FCC Vows Action on Wireless Health Technologies

In a nod to mobile health’s growing importance, the U.S. Federal Communications Commission (FCC) says it wants to help make mHealth a routine best practice within five years.

To make this happen, the FCC needs to increase interagency collaboration and information sharing, and increase wireless capacity, reliability, and safety of mobile health technologies, according to a report from an independent task force assembled by the agency.

The report, mHealth Task Force: Findings and Recommendations, was released on Sept. 24.

“mHealth can improve patient care and create cost savings by capturing information for providers, analyzing information to better understand a person’s health trends over time, allowing patients to have easy access to their health information, mining data to improve cost transparency, increasing efficiencies across the continuum of care, and enabling more accurate diagnoses and treatment,” reads the report, mHealth Task Force: Findings and Recommendations.

Responding to the report, FCC Chairman Julius Genachowski announced in a press release on Sept. 24 that the agency will:

The report concludes that healthcare is grappling with high costs, especially with the transition from paper to electronic health records. It cites a report released on Sept. 6 from the Institute of Medicine, Best Care at Lower Cost: The Path to Continuously Learning Health Care in America, which says the total waste in healthcare could be as high as $765 billion annually.

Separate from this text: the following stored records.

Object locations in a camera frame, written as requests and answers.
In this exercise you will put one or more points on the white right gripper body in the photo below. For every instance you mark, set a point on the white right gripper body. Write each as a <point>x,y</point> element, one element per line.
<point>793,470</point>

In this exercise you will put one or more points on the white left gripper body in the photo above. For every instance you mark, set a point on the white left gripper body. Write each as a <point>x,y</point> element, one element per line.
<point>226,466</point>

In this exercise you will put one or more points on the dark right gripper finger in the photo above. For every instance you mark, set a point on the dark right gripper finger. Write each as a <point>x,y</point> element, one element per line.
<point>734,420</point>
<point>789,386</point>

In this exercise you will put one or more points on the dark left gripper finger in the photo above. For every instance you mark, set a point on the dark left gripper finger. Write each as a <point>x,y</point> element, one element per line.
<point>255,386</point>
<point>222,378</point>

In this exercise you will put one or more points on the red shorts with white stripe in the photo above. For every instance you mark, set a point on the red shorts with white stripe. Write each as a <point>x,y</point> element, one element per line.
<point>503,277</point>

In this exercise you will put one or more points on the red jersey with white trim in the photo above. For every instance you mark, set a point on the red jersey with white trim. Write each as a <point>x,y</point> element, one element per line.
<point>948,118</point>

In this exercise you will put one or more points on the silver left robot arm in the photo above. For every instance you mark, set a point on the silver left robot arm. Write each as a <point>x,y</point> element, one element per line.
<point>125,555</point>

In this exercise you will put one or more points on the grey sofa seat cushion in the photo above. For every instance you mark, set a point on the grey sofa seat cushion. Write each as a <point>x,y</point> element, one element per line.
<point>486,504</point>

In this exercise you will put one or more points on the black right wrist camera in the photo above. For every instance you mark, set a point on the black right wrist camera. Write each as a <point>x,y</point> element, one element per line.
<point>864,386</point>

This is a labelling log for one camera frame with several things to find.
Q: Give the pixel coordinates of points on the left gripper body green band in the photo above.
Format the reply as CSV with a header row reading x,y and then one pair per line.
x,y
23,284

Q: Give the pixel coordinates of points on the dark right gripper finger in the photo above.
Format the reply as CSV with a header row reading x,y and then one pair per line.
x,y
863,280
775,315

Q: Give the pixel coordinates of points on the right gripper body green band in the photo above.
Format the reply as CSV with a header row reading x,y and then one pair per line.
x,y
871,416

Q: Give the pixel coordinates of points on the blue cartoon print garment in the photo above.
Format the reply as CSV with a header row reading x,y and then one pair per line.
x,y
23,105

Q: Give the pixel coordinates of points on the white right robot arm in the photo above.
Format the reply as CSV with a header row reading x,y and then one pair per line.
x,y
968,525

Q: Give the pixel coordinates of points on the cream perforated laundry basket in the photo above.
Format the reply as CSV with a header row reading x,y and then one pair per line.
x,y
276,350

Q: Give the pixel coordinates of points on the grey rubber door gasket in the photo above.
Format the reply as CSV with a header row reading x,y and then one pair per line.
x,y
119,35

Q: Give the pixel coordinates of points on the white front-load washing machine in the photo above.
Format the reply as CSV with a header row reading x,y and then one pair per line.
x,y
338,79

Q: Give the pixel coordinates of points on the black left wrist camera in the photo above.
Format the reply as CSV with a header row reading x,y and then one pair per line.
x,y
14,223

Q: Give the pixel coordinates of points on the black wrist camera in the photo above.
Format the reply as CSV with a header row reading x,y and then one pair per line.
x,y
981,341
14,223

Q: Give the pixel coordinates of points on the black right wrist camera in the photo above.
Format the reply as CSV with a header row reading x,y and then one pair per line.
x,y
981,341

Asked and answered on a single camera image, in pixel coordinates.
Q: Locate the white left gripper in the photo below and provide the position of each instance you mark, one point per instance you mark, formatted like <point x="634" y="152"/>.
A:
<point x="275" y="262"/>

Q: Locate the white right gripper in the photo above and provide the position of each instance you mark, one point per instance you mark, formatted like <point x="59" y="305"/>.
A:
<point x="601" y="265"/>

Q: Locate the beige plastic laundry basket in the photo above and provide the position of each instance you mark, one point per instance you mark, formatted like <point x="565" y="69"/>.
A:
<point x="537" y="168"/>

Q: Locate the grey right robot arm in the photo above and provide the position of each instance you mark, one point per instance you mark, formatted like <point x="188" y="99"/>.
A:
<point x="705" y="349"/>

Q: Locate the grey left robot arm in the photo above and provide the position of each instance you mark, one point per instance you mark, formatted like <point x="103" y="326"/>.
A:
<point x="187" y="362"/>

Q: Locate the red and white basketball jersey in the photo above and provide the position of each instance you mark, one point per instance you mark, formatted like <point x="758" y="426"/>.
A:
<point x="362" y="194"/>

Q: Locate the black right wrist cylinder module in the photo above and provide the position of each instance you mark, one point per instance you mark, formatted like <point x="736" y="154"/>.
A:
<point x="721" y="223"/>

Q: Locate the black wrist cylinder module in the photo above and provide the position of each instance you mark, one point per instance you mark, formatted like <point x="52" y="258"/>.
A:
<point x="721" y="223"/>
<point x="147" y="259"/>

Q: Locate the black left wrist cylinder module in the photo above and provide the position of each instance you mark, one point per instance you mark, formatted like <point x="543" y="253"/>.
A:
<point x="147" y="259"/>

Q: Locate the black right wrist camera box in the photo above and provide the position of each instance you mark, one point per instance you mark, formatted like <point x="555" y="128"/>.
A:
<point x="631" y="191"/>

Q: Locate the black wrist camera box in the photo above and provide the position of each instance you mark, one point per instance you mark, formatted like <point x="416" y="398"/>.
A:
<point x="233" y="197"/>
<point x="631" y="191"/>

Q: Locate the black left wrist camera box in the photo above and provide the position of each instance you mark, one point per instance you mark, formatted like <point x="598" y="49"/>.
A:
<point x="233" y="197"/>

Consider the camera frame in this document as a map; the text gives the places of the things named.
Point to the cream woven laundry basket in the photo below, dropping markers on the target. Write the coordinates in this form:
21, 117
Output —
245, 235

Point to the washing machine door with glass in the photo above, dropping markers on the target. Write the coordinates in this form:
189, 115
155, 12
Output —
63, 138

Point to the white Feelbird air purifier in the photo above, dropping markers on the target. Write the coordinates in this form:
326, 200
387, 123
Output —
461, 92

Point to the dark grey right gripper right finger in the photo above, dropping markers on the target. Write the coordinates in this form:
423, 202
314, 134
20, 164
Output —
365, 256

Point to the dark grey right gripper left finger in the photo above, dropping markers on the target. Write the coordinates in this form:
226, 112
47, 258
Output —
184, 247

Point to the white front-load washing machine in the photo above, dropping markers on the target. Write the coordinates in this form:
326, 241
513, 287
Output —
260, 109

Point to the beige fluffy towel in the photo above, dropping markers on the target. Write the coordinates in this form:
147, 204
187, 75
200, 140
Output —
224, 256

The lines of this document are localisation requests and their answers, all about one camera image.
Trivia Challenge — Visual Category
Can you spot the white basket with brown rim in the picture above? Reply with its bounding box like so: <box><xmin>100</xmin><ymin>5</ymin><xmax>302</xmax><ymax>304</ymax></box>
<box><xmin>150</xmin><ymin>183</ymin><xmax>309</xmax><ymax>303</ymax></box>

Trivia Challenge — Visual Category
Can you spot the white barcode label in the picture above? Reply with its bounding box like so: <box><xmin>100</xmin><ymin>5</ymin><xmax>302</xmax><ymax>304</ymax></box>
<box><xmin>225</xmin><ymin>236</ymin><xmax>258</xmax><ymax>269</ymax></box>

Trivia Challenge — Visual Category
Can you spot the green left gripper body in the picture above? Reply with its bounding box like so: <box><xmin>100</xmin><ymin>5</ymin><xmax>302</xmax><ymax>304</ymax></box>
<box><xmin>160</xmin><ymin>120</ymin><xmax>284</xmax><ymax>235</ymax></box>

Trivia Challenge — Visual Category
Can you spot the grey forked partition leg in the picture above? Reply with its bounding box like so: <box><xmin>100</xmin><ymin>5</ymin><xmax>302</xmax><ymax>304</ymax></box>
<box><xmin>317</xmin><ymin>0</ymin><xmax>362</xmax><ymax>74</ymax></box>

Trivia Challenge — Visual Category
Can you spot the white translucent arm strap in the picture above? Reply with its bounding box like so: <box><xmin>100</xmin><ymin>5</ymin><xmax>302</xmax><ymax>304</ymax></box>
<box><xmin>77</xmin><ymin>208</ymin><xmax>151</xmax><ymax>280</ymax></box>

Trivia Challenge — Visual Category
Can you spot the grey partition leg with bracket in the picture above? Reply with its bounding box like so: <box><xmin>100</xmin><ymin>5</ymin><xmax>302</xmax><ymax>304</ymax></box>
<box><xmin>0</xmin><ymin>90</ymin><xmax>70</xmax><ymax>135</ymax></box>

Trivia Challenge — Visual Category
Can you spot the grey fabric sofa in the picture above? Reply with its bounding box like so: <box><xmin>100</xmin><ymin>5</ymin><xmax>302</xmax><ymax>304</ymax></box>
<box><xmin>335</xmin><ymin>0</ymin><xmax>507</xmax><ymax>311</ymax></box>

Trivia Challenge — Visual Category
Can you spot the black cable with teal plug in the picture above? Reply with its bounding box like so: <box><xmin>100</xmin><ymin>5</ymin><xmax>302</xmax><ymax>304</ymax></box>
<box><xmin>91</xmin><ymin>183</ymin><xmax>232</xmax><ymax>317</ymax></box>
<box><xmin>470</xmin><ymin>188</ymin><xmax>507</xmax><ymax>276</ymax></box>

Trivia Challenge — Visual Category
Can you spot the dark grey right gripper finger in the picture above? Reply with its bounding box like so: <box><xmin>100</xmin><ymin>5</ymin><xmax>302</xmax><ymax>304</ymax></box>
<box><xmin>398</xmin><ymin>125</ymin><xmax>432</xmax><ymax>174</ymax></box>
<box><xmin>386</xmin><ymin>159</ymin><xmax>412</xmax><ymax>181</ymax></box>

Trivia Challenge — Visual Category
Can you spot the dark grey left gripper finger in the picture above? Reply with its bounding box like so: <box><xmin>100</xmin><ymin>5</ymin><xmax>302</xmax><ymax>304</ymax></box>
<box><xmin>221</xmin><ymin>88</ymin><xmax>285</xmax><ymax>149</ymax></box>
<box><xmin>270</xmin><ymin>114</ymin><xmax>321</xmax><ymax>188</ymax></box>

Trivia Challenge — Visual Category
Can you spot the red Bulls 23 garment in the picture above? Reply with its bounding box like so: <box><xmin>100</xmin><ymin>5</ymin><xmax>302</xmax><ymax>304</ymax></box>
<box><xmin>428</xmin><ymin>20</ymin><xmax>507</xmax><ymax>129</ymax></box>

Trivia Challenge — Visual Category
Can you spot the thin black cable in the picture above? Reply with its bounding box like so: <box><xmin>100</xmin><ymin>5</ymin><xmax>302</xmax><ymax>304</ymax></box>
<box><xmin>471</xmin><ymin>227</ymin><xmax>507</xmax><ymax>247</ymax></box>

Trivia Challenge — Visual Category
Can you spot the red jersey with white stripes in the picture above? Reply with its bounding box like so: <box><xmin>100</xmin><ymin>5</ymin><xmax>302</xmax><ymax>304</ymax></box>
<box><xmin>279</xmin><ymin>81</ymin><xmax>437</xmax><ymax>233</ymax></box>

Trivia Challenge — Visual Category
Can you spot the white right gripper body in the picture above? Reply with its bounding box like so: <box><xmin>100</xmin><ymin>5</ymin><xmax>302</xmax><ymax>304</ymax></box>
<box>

The task force identified barriers to mHealth adoption, such as a lack of access to broadband coverage for providers and patients, and an absence of secure messaging between health information systems. This summer, the task force interviewed experts in the private sector, government, and academia.

Its recommendations include the hiring of an FCC healthcare director to address these barriers, launching a healthcare website, and providing expertise for the FDA on wireless medical devices.

The agency also needs to make more licensed spectrum available for mobile broadband. “Additional licensed mobile spectrum will help meet future spectrum demands and ensure reliable mobile broadband connectivity for spectrum intensive healthcare services (live video, radiological imaging, etc),” the report reads.

The task force’s co-chairs are Julius Goldman, director of the Center for Integration of Medicine and Innovative Technology Program on Interoperability; Robert Jarrin, senior director of government affairs for Qualcomm; and Douglas Trauner, CEO of Health Analytic Services, Inc.